• [WHAT TO PRODUCE]: Starting at the first line of the records below, transcribe each line exactly, ending with the line that contains "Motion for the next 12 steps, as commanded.".

▶

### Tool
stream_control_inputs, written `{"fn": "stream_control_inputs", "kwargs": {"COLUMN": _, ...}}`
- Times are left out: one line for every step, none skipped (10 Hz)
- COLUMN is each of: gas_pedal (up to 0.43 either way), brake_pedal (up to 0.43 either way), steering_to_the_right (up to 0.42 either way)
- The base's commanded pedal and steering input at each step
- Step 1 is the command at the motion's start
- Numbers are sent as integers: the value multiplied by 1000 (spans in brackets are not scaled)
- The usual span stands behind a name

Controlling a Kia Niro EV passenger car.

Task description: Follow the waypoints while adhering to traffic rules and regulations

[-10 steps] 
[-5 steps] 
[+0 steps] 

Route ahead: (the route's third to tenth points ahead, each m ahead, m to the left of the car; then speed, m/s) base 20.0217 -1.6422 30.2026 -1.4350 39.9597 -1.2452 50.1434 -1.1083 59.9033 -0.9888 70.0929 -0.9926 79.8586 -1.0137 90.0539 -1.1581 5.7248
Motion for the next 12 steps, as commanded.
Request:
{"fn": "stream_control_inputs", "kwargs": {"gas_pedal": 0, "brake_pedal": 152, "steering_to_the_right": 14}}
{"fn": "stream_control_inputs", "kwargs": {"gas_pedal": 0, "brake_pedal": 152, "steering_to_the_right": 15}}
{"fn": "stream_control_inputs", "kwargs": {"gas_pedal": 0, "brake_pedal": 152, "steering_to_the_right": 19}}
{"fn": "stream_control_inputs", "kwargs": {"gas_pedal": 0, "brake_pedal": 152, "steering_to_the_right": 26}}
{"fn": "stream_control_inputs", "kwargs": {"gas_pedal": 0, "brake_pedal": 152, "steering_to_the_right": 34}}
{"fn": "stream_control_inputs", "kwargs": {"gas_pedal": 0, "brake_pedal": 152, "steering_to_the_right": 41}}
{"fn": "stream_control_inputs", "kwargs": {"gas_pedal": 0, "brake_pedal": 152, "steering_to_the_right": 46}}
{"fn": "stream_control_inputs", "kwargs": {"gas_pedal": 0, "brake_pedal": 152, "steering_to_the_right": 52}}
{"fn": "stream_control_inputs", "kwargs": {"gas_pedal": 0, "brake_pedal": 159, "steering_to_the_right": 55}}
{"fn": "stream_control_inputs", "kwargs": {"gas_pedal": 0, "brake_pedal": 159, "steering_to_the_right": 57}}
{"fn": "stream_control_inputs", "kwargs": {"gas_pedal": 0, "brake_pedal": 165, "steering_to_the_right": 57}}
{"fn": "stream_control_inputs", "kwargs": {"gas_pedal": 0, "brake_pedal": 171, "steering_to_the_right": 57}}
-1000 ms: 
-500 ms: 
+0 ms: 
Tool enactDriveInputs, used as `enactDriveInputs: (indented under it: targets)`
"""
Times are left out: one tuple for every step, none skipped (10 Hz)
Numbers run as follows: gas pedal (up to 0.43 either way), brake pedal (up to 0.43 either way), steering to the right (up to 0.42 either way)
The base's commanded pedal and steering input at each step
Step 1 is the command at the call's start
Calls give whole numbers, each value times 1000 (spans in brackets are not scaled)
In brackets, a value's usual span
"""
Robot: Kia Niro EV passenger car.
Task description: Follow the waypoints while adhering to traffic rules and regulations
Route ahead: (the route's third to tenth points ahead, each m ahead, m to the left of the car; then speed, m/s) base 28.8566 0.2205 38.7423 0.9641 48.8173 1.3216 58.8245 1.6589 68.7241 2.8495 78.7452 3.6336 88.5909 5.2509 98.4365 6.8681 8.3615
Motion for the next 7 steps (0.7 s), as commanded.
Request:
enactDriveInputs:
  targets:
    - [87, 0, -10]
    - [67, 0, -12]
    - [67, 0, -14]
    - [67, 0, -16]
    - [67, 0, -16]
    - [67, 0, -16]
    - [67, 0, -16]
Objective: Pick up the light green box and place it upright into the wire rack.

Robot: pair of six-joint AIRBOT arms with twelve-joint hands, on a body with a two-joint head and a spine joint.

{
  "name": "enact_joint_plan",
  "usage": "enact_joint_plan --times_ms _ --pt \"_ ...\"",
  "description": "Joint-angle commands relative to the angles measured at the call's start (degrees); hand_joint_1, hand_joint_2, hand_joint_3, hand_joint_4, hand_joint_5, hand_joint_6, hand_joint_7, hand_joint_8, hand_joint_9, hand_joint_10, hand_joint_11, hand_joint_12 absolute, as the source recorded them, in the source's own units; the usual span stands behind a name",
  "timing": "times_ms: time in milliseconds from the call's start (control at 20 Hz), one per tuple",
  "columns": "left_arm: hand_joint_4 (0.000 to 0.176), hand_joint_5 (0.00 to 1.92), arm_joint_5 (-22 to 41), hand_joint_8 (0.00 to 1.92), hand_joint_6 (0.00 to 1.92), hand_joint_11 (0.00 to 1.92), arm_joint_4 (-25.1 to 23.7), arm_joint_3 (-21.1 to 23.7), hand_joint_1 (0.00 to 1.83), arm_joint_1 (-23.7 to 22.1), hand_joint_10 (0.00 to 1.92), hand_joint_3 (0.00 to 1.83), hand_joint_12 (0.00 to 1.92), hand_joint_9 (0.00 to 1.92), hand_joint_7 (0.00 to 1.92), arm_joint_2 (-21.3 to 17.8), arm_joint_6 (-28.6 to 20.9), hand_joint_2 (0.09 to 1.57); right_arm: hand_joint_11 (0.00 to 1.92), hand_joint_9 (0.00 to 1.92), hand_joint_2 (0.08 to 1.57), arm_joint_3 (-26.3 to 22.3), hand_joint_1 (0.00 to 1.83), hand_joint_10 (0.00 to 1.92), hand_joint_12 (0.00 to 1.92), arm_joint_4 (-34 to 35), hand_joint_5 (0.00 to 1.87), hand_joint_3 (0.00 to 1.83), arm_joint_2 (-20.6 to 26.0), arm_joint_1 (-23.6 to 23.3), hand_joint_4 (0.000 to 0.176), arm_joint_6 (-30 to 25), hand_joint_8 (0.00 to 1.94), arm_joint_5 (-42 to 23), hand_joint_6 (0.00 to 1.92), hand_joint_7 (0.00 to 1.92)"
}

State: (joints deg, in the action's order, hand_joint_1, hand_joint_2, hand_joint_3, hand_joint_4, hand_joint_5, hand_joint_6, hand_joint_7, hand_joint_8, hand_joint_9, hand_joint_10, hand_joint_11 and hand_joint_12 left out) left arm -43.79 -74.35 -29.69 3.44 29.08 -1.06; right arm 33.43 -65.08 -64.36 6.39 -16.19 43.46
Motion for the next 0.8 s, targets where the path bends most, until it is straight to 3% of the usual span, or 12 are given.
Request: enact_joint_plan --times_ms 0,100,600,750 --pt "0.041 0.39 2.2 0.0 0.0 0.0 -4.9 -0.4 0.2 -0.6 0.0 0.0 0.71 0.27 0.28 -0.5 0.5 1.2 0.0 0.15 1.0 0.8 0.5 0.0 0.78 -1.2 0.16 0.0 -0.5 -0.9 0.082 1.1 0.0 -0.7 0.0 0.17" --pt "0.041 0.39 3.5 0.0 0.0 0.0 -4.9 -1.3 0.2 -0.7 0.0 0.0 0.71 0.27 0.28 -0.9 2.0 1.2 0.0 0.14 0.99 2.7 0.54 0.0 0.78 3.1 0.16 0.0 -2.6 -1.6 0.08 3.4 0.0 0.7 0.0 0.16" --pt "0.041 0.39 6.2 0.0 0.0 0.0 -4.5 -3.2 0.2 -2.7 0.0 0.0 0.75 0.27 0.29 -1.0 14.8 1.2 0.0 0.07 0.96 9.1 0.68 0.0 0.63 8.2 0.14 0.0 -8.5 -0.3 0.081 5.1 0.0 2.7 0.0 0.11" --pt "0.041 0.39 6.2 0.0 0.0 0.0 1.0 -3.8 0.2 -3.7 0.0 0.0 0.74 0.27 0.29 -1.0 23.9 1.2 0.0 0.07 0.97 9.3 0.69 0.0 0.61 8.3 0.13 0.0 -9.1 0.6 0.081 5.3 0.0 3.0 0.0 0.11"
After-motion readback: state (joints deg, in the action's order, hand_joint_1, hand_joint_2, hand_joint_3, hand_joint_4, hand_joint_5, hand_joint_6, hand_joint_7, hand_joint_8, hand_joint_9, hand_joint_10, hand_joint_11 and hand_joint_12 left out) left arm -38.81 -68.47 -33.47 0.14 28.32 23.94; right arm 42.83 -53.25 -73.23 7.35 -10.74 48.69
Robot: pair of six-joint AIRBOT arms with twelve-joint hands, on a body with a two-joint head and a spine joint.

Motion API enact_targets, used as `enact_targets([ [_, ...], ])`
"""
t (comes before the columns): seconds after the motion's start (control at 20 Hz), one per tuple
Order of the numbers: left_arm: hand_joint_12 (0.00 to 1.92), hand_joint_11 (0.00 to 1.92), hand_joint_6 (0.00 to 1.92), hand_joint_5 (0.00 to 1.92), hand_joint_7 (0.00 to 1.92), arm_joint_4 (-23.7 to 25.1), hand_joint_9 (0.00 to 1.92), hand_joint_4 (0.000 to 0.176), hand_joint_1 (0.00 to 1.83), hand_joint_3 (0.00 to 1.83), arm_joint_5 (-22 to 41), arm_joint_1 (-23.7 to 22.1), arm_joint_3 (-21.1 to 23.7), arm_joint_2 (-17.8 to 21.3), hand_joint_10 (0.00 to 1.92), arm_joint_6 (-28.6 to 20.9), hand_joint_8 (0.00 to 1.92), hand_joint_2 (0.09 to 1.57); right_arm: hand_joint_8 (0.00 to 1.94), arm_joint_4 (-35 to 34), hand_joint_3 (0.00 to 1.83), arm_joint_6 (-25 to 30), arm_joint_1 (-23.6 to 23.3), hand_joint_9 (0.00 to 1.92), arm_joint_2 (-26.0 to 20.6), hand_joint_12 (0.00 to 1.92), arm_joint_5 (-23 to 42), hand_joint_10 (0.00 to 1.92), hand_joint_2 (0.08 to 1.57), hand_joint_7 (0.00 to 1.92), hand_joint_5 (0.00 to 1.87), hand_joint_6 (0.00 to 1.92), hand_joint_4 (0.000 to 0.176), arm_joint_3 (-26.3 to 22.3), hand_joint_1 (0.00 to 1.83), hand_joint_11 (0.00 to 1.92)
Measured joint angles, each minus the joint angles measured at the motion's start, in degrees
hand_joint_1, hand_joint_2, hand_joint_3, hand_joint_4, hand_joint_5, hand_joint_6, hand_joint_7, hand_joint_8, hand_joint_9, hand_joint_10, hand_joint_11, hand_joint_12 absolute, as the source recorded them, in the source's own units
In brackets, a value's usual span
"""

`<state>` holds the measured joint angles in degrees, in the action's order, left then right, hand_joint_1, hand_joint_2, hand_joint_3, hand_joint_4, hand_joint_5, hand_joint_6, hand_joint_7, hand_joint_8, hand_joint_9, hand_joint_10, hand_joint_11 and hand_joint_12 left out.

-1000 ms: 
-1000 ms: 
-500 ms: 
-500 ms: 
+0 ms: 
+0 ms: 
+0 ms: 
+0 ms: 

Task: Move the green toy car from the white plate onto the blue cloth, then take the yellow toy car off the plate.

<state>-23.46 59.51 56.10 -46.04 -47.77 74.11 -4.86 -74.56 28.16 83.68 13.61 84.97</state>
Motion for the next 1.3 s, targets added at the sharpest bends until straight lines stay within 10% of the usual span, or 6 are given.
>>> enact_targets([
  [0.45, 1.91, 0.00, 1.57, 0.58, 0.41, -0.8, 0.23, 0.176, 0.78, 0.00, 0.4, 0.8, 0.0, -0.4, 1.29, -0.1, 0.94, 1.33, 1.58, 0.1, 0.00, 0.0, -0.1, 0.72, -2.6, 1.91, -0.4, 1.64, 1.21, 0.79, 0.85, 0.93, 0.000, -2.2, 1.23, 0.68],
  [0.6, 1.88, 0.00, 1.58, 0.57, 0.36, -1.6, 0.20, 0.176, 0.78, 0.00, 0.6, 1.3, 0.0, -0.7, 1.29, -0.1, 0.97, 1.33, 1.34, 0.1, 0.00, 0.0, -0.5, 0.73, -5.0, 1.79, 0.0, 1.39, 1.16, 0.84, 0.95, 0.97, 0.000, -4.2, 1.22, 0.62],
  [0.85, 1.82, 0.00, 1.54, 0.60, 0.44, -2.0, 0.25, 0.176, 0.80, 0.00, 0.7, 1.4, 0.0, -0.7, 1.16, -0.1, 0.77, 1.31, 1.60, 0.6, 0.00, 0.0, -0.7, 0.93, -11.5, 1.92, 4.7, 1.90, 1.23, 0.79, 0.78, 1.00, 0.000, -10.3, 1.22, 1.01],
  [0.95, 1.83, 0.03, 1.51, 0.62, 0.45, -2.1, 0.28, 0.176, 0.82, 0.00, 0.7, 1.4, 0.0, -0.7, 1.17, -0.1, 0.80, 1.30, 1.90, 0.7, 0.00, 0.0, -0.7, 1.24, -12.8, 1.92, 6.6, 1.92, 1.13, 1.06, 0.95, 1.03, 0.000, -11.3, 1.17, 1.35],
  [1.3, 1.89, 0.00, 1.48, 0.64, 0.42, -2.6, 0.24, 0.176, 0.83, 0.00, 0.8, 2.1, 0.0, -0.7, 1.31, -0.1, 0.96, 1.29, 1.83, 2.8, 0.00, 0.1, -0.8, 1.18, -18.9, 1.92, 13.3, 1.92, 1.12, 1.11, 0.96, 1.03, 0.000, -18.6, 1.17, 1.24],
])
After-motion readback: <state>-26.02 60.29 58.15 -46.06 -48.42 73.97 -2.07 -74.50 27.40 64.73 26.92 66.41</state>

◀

• [WORKED SOLUTION]:
### Tool
stream_control_inputs, written `{"fn": "stream_control_inputs", "kwargs": {"COLUMN": _, ...}}`
- Times are left out: one line for every step, none skipped (10 Hz)
- COLUMN is each of: gas_pedal (up to 0.43 either way), brake_pedal (up to 0.43 either way), steering_to_the_right (up to 0.42 either way)
- The base's commanded pedal and steering input at each step
- Step 1 is the command at the motion's start
- Numbers are sent as integers: the value multiplied by 1000 (spans in brackets are not scaled)
- The usual span stands behind a name

Controlling a Kia Niro EV passenger car.

Task description: Follow the waypoints while adhering to traffic rules and regulations

[-10 steps] 
[-5 steps] 
[+0 steps] 

Route ahead: (the route's third to tenth points ahead, each m ahead, m to the left of the car; then speed, m/s) base 20.0217 -1.6422 30.2026 -1.4350 39.9597 -1.2452 50.1434 -1.1083 59.9033 -0.9888 70.0929 -0.9926 79.8586 -1.0137 90.0539 -1.1581 5.7248
Motion for the next 12 steps, as commanded.

The exercise requires nothing further.